La condizione delle domestiche straniere in Libano peggiora nettamente con il montare della crisi economica, mettendo in risalto il tema della kafala nel dibattito pubblico libanese.
HAZMIEH ROAD, BEIRUT
Dalle ultime settimane di giugno Hazmieh Road, la strada antistante al consolato etiope di Beirut, si è riempita di donne. Sarebbero circa un centinaio le domestiche etiopi abbandonate dai propri “padroni” davanti al consolato, sfrattate senza possibilità di tornare nel proprio Paese, né di permettersi un’abitazione o un’occupazione alternativa. Molte di queste donne sono rimaste vari giorni in strada, salvo poi essere trasferite da una ONG in un centro di accoglienza. Si tratta di una classe di lavoratrici che vivono nell’ombra, senza alcun diritto e alcuna rappresentazione, fuori dalla legislazione del lavoro libanese e dentro, invece, al losco sistema della kafala, che tradotto significa “sponsorizzazione“, il quale regola i lavoratori migranti nel Paese dei cedri.

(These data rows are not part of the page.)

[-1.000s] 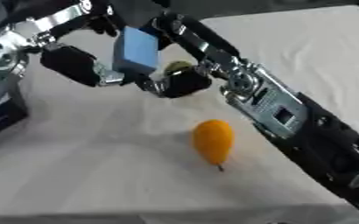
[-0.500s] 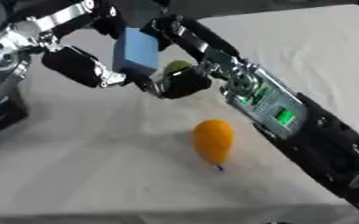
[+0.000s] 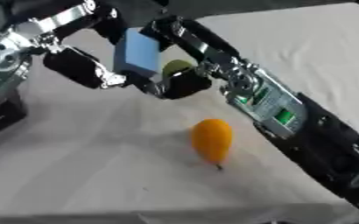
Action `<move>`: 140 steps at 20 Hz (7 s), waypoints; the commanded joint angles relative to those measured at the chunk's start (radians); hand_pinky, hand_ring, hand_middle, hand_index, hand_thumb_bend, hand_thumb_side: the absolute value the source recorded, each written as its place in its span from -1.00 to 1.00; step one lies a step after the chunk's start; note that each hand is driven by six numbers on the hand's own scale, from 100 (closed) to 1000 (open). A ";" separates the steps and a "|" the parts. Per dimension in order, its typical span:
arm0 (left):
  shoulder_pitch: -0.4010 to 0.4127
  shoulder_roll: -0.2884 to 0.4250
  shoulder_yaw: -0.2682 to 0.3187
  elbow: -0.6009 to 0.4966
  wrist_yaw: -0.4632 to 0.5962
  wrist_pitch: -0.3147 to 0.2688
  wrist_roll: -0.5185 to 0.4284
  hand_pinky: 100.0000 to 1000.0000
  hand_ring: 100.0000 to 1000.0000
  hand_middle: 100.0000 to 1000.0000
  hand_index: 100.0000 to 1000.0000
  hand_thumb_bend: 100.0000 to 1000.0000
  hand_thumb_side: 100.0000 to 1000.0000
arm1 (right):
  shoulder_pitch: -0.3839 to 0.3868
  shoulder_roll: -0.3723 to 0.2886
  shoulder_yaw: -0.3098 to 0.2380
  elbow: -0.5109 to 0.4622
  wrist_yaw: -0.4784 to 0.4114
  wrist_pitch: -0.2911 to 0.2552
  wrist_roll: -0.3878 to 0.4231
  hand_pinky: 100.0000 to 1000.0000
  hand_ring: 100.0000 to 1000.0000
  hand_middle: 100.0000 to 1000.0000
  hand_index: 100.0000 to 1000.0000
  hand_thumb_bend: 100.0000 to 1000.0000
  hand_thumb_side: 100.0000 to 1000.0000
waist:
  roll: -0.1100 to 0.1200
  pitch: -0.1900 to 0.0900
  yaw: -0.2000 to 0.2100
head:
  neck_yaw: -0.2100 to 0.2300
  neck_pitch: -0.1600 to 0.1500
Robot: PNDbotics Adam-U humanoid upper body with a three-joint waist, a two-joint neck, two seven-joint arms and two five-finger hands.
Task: Pick up the objects with one hand, pass them to the other hand, and then place them into the box on the other side of the table.
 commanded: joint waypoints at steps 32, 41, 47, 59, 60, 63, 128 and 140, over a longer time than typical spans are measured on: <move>-0.006 0.016 0.012 -0.009 -0.040 0.054 -0.011 0.35 -0.01 -0.26 -0.28 0.10 -1.00 | 0.000 -0.001 -0.001 0.003 0.071 0.065 0.074 0.45 0.50 0.24 0.57 0.30 -0.76 | 0.006 -0.008 0.000 | 0.008 -0.008; 0.005 0.069 0.031 -0.014 -0.046 0.045 -0.028 0.36 0.00 -0.26 -0.28 0.09 -1.00 | 0.010 -0.009 -0.004 0.007 0.105 0.053 0.098 0.47 0.55 0.31 0.66 0.30 -0.66 | 0.009 -0.012 0.001 | 0.010 -0.007; 0.038 0.158 0.071 -0.027 -0.017 0.057 -0.012 0.38 0.00 -0.25 -0.28 0.05 -1.00 | 0.015 -0.019 -0.008 0.003 0.098 0.065 0.091 0.47 0.54 0.31 0.66 0.28 -0.66 | 0.012 -0.014 0.003 | 0.017 -0.008; 0.130 0.354 0.190 0.014 0.084 0.066 0.080 0.40 0.00 -0.22 -0.26 0.00 -1.00 | 0.023 -0.032 -0.019 -0.032 0.085 0.081 0.094 0.47 0.54 0.30 0.66 0.26 -0.64 | -0.002 -0.009 0.005 | 0.079 -0.018; 0.137 0.367 0.203 0.022 0.092 0.065 0.091 0.40 0.00 -0.22 -0.26 0.00 -1.00 | 0.024 -0.034 -0.021 -0.039 0.083 0.081 0.095 0.47 0.54 0.30 0.65 0.26 -0.64 | -0.005 -0.008 0.005 | 0.087 -0.021; 0.152 0.398 0.228 0.043 0.105 0.061 0.114 0.40 0.00 -0.22 -0.26 -0.01 -1.00 | 0.025 -0.035 -0.026 -0.051 0.080 0.077 0.096 0.47 0.54 0.31 0.65 0.26 -0.64 | -0.013 -0.007 0.003 | 0.110 -0.030; 0.278 0.458 0.453 0.366 -0.023 -0.043 0.422 0.60 0.44 0.50 0.59 0.39 -0.24 | 0.062 -0.143 -0.103 -0.052 0.030 0.002 0.165 0.50 0.55 0.36 0.65 0.18 -0.47 | -0.092 -0.018 -0.075 | 0.146 -0.003; 0.304 0.493 0.438 0.360 -0.025 -0.015 0.407 0.60 0.45 0.49 0.58 0.41 -0.26 | 0.024 -0.284 -0.056 -0.052 -0.058 0.033 0.338 0.59 0.72 0.61 0.75 0.16 -0.40 | -0.100 -0.043 -0.125 | 0.135 0.021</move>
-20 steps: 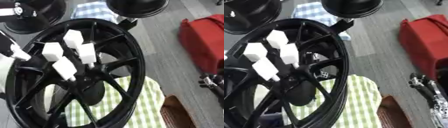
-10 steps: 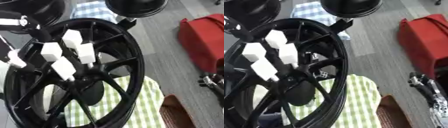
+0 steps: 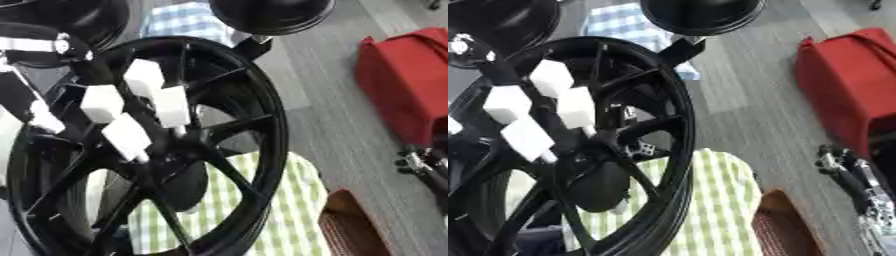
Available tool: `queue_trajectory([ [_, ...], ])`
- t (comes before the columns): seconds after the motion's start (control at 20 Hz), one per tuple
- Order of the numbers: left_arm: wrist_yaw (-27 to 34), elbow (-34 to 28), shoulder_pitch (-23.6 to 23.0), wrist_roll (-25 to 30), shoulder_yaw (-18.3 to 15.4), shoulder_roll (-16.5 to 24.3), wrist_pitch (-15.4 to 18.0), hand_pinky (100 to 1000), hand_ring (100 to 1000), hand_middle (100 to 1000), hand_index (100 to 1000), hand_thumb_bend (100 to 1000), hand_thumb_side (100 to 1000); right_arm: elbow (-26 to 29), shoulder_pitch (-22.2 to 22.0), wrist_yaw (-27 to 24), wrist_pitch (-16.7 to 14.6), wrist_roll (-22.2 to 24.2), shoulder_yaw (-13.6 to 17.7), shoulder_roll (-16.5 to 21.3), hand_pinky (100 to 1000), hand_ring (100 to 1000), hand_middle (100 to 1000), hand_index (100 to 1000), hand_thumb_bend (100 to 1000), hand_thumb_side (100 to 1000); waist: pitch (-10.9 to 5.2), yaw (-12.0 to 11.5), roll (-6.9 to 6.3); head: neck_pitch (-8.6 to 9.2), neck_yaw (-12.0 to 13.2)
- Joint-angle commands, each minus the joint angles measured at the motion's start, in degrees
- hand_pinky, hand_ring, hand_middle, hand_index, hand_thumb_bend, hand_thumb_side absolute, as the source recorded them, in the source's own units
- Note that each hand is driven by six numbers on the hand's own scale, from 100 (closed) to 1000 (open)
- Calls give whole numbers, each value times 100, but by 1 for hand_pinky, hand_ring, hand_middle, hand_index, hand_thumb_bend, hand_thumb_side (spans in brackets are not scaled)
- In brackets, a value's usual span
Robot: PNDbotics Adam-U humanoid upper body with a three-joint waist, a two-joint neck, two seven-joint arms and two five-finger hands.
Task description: Pull the pin out of the wheel hub.
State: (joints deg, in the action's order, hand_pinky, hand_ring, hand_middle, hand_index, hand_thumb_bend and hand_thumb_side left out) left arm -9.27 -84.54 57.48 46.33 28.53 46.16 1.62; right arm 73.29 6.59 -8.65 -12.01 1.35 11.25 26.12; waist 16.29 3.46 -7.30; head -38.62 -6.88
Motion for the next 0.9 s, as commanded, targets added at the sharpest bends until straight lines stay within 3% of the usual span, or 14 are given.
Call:
queue_trajectory([
  [0.05,-99,15,133,-23,-17,73,-1,790,707,647,800,637,177,112,50,47,8,-6,16,122,660,653,655,725,195,539,-88,-1,38,77,21],
  [0.4,-109,48,145,-50,3,41,-28,778,688,622,781,600,163,115,50,44,11,-7,15,124,660,652,655,725,197,537,-89,1,39,75,21],
  [0.45,-99,51,146,-57,3,32,-33,757,637,559,729,540,133,115,50,44,12,-8,16,124,660,652,654,724,203,533,-89,2,40,73,23],
  [0.9,23,154,227,-188,117,-137,-127,748,624,542,715,548,133,122,53,30,22,-15,10,121,660,651,654,724,209,530,-92,14,48,78,28],
])
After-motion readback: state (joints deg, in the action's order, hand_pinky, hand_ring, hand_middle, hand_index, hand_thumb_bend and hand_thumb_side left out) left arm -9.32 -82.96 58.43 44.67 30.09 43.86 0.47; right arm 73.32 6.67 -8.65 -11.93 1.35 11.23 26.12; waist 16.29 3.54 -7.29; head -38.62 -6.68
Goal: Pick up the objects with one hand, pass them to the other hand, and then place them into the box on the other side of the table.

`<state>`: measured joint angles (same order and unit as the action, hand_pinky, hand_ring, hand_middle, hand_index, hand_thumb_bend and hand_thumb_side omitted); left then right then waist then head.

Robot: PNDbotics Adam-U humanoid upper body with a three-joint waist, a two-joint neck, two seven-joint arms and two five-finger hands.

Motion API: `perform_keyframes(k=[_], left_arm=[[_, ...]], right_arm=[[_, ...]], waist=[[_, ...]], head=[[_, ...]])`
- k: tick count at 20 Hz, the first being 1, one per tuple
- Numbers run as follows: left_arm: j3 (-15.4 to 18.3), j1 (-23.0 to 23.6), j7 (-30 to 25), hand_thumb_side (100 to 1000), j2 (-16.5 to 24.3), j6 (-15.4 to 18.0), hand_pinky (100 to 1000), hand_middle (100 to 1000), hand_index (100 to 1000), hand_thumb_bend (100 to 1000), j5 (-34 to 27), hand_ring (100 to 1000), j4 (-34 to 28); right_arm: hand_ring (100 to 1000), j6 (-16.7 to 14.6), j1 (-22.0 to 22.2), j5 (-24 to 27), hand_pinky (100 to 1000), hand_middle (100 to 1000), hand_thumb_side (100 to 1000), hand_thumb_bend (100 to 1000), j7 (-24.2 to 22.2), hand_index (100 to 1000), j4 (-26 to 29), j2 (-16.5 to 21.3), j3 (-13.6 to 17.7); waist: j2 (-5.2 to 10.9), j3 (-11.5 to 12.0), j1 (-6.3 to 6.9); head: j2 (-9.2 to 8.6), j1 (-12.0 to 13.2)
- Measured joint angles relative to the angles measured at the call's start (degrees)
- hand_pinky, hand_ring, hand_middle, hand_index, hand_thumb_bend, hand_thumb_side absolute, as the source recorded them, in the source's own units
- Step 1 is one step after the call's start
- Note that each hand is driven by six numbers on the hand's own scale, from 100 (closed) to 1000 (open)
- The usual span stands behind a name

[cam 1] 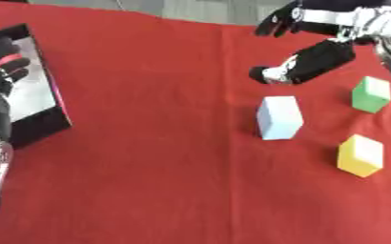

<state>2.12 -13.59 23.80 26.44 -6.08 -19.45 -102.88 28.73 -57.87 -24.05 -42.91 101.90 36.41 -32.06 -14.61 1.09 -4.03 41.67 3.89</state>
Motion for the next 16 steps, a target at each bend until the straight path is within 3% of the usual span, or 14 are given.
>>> perform_keyframes(k=[1,4,16], left_arm=[[0.0,0.0,0.0,936,0.0,0.0,834,737,793,198,0.0,730,0.0],[0.0,0.0,0.0,937,0.0,0.0,834,737,791,198,0.0,730,0.0],[0.0,0.0,-0.07,940,0.0,-0.08,834,736,789,196,0.0,729,0.0]], right_arm=[[888,-0.02,0.02,0.45,922,845,396,480,-0.02,878,0.32,0.0,-0.17],[888,-0.25,0.45,2.23,920,845,379,468,-0.25,880,0.71,0.01,-0.37],[896,-2.91,3.06,7.37,930,850,479,522,-2.91,892,-0.63,0.22,-1.97]], waist=[[0.0,0.0,0.0],[0.0,0.0,0.0],[0.0,-0.09,0.0]], head=[[0.0,0.0],[0.01,0.01],[0.01,0.04]])
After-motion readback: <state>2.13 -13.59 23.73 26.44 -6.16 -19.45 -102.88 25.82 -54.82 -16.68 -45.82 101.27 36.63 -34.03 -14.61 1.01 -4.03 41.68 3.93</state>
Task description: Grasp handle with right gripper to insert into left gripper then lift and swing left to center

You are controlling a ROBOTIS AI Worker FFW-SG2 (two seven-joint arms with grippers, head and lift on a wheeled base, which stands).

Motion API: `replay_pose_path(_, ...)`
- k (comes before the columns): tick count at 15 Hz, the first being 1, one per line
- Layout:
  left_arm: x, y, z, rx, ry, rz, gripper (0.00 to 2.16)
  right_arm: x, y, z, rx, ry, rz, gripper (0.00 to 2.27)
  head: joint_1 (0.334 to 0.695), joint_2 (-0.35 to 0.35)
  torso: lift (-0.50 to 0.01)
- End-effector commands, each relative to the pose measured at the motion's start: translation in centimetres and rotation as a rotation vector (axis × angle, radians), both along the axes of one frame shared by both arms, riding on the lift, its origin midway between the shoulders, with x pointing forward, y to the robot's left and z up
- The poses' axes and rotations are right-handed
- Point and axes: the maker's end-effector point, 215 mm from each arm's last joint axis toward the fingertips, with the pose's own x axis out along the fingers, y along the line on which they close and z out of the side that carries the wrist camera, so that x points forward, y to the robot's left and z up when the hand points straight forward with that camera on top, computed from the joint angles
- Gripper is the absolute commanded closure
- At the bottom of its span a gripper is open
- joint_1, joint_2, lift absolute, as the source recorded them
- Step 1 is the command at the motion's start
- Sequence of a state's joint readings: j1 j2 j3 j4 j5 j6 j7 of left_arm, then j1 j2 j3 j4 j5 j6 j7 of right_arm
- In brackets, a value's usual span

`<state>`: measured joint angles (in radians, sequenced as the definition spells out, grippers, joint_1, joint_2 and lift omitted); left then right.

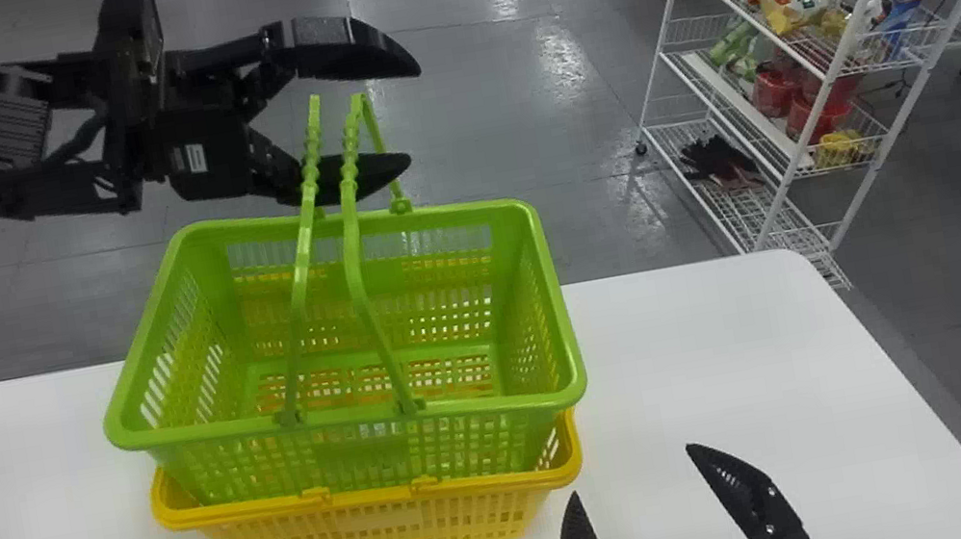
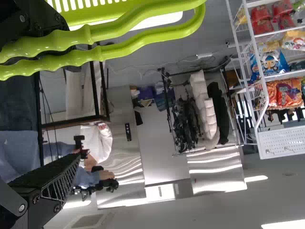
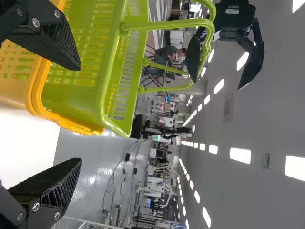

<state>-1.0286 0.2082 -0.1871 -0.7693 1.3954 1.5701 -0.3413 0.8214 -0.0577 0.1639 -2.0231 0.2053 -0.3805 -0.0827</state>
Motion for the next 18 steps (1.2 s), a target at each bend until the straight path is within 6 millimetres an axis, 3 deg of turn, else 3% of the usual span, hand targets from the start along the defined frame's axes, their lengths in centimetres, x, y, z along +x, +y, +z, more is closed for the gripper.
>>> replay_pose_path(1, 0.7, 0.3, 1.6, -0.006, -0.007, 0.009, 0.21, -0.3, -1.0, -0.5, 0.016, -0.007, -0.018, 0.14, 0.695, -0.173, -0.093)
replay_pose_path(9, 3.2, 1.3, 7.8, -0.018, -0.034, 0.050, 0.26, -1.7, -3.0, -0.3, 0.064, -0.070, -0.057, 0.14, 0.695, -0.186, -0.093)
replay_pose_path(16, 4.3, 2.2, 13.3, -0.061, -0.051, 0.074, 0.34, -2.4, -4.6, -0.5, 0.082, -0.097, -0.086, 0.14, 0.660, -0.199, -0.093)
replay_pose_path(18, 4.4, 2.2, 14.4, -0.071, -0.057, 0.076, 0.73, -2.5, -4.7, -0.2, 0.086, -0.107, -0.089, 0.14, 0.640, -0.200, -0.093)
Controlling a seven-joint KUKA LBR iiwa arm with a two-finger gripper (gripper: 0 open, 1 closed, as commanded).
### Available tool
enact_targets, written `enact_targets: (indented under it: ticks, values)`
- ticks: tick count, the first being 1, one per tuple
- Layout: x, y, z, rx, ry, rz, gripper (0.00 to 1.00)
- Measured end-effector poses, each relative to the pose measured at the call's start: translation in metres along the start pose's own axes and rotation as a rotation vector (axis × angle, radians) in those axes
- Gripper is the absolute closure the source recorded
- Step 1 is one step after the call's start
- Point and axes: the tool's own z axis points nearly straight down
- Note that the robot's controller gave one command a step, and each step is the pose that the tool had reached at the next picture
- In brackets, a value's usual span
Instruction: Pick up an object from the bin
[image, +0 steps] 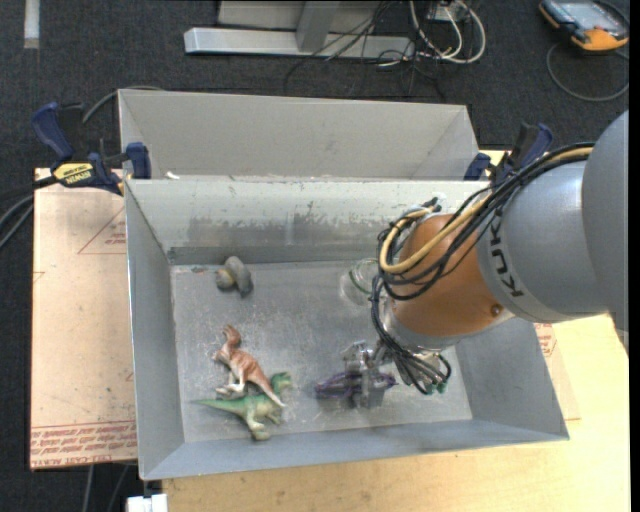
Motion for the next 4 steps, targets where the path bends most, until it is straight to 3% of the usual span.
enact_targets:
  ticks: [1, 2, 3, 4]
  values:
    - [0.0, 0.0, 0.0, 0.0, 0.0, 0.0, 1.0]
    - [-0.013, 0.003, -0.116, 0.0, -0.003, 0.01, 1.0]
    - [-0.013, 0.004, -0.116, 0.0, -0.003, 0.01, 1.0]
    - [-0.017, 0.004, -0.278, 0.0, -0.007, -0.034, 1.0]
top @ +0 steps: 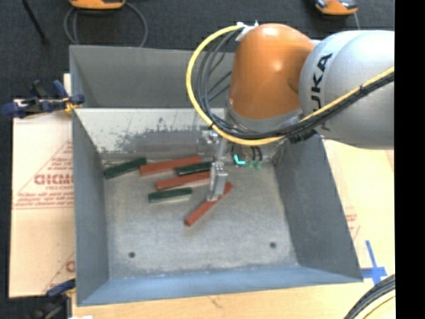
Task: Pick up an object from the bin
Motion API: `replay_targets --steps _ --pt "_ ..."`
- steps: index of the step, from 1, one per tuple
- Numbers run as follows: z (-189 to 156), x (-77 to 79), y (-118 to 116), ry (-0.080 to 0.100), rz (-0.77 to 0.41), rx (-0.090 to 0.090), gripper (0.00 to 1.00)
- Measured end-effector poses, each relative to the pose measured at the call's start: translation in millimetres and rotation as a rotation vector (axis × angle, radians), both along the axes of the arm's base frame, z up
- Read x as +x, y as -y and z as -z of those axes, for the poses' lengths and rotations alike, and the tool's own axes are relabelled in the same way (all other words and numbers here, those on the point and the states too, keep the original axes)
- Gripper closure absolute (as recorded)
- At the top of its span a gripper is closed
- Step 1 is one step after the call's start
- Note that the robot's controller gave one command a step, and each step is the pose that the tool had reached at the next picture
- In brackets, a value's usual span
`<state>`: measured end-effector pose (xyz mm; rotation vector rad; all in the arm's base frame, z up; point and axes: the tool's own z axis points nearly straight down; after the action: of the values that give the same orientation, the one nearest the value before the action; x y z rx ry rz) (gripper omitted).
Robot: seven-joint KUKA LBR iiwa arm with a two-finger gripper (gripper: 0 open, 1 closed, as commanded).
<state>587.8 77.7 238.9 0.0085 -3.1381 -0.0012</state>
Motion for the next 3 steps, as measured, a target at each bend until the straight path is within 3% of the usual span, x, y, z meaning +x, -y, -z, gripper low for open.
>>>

Gli ultimi sviluppi della condizione delle domestiche etiopi sono legati a doppio filo alla crisi economica che attanaglia il Libano, inasprita dalla pandemia da Covid-19. Quest’ultima è stata spesso descritta come un acceleratore, soprattutto per quanto riguarda l’approfondimento delle disuguaglianze socioeconomiche: questo è tanto più vero nel piccolo Libano, nel quale la classe media sta scomparendo rapidamente, lasciando spazio a una fetta sempre più ampia di poveri, schiacciati dalla montante crisi economica, dall’enorme svalutazione della lira libanese e dal conseguente aumento vertiginoso dell’inflazione. In questo contesto un numero sempre più grande di famiglie non può più permettersi di mantenere una domestica e, di conseguenza, procede allo sfratto, con l’aiuto dell’assoluta mancanza di diritti delle lavoratrici stesse.
Fig. 1 – Due domestiche etiopi licenziate dal loro impiego fuori dal consolato etiope a Beirut, 24 giugno 2020
LA TRATTA DELLE DOMESTICHE
La campagna di reclutamento delle domestiche inizia già nel loro Paese d’origine, dove l’emigrazione verso il Libano e i Paesi Arabi del Golfo viene dipinta come soluzione a tutti i problemi finanziari. Secondo Amnesty International si tratta in prevalenza di Etiopia (150mila lavoratrici nel 2018), Filippine (18mila), Bangladesh (10mila) e Sri Lanka (5mila), per un totale di circa 250mila lavoratrici. Nonostante all’apparenza i criteri di selezione delle future domestiche siano severi, la realtà è ben diversa e, posto che le candidate abbiano meno di cinquant’anni, non siano incinte e godano di buona salute, la mancata assunzione è un’eventualità molto rara, poiché ogni ingaggio è fonte di profitto per le agenzie di reclutamento. Queste, infatti, incassano l’interezza dei primi tre salari mensili delle domestiche, pressappoco $100, oltre a una tassa iniziale pagata dalle famiglie di accoglienza che si aggira attorno ai $2000.
I contratti, di norma, hanno una validità di tre anni, al termine dei quali la domestica è costretta a tornare al Paese d’origine, dove, eventualmente, può stipulare un nuovo accordo, remunerando nuovamente l’agenzia. Queste clausole sono riportate nel contratto iniziale, che, però, è redatto in inglese, lingua sconosciuta dalle future governanti, alle quali è fornita solo una traduzione approssimativa. Le promesse fatte alle donne, che comprendono diritti, accoglienza da parte delle famiglie e una paga sufficiente a inviare del denaro a casa, vengono completamente disattese, incatenandole a un sistema totalmente ingiusto e privo di regole, una tratta di esseri umani ufficialmente non riconosciuta come tale.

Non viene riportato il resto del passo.